_PROBLEM DESCRIPTION_
Print the data that follows exactly, leaving nothing out.

_DATASET CONTENT_
-=-=-=-=-
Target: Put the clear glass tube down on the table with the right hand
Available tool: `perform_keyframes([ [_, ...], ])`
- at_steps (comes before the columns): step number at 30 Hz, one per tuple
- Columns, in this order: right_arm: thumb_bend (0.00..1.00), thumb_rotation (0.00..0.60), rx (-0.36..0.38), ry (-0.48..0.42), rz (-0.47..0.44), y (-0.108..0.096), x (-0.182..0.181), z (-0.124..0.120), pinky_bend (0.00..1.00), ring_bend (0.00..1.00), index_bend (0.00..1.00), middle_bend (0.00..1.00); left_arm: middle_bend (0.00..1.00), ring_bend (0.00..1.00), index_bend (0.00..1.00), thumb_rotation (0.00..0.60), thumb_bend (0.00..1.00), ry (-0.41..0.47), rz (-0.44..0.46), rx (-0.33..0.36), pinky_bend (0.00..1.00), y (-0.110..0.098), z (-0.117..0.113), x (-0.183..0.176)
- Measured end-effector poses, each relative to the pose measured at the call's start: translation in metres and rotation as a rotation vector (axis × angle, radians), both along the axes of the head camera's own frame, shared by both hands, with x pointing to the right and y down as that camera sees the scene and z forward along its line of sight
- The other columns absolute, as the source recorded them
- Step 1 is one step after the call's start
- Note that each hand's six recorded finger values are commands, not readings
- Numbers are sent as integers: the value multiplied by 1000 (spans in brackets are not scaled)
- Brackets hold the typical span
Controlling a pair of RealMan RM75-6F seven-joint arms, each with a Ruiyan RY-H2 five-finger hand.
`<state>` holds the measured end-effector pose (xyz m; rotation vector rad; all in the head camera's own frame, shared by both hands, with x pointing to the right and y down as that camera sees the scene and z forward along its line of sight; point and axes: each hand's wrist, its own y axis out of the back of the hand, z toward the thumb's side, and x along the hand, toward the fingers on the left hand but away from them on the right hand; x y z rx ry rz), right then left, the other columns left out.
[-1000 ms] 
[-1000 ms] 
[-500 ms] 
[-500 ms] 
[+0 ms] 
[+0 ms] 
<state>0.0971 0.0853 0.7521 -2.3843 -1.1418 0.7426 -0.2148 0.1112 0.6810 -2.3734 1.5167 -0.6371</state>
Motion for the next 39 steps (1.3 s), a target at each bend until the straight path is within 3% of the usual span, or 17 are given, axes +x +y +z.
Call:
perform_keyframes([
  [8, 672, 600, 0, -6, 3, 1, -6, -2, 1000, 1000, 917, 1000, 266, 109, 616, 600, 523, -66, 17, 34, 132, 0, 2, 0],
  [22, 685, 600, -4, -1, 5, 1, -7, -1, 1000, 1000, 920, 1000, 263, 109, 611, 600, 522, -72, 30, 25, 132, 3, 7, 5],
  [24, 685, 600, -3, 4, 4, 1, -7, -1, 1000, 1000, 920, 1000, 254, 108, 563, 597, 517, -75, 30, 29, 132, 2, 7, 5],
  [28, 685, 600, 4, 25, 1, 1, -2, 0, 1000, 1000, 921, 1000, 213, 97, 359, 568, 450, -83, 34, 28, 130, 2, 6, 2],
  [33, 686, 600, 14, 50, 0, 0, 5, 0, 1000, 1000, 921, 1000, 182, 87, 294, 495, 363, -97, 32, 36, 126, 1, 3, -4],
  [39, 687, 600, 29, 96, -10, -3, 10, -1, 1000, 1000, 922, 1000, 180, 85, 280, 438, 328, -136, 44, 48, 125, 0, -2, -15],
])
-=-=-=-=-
_SOLVED PROBLEM_
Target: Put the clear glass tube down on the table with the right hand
Available tool: `perform_keyframes([ [_, ...], ])`
- at_steps (comes before the columns): step number at 30 Hz, one per tuple
- Columns, in this order: right_arm: thumb_bend (0.00..1.00), thumb_rotation (0.00..0.60), rx (-0.36..0.38), ry (-0.48..0.42), rz (-0.47..0.44), y (-0.108..0.096), x (-0.182..0.181), z (-0.124..0.120), pinky_bend (0.00..1.00), ring_bend (0.00..1.00), index_bend (0.00..1.00), middle_bend (0.00..1.00); left_arm: middle_bend (0.00..1.00), ring_bend (0.00..1.00), index_bend (0.00..1.00), thumb_rotation (0.00..0.60), thumb_bend (0.00..1.00), ry (-0.41..0.47), rz (-0.44..0.46), rx (-0.33..0.36), pinky_bend (0.00..1.00), y (-0.110..0.098), z (-0.117..0.113), x (-0.183..0.176)
- Measured end-effector poses, each relative to the pose measured at the call's start: translation in metres and rotation as a rotation vector (axis × angle, radians), both along the axes of the head camera's own frame, shared by both hands, with x pointing to the right and y down as that camera sees the scene and z forward along its line of sight
- The other columns absolute, as the source recorded them
- Step 1 is one step after the call's start
- Note that each hand's six recorded finger values are commands, not readings
- Numbers are sent as integers: the value multiplied by 1000 (spans in brackets are not scaled)
- Brackets hold the typical span
Controlling a pair of RealMan RM75-6F seven-joint arms, each with a Ruiyan RY-H2 five-finger hand.
`<state>` holds the measured end-effector pose (xyz m; rotation vector rad; all in the head camera's own frame, shared by both hands, with x pointing to the right and y down as that camera sees the scene and z forward along its line of sight; point and axes: each hand's wrist, its own y axis out of the back of the hand, z toward the thumb's side, and x along the hand, toward the fingers on the left hand but away from them on the right hand; x y z rx ry rz), right then left, the other columns left out.
[-1000 ms] 
[-1000 ms] 
[-500 ms] 
[-500 ms] 
[+0 ms] 
[+0 ms] 
<state>0.0971 0.0853 0.7521 -2.3843 -1.1418 0.7426 -0.2148 0.1112 0.6810 -2.3734 1.5167 -0.6371</state>
Motion for the next 39 steps (1.3 s), a target at each bend until the straight path is within 3% of the usual span, or 17 are given, axes +x +y +z.
Call:
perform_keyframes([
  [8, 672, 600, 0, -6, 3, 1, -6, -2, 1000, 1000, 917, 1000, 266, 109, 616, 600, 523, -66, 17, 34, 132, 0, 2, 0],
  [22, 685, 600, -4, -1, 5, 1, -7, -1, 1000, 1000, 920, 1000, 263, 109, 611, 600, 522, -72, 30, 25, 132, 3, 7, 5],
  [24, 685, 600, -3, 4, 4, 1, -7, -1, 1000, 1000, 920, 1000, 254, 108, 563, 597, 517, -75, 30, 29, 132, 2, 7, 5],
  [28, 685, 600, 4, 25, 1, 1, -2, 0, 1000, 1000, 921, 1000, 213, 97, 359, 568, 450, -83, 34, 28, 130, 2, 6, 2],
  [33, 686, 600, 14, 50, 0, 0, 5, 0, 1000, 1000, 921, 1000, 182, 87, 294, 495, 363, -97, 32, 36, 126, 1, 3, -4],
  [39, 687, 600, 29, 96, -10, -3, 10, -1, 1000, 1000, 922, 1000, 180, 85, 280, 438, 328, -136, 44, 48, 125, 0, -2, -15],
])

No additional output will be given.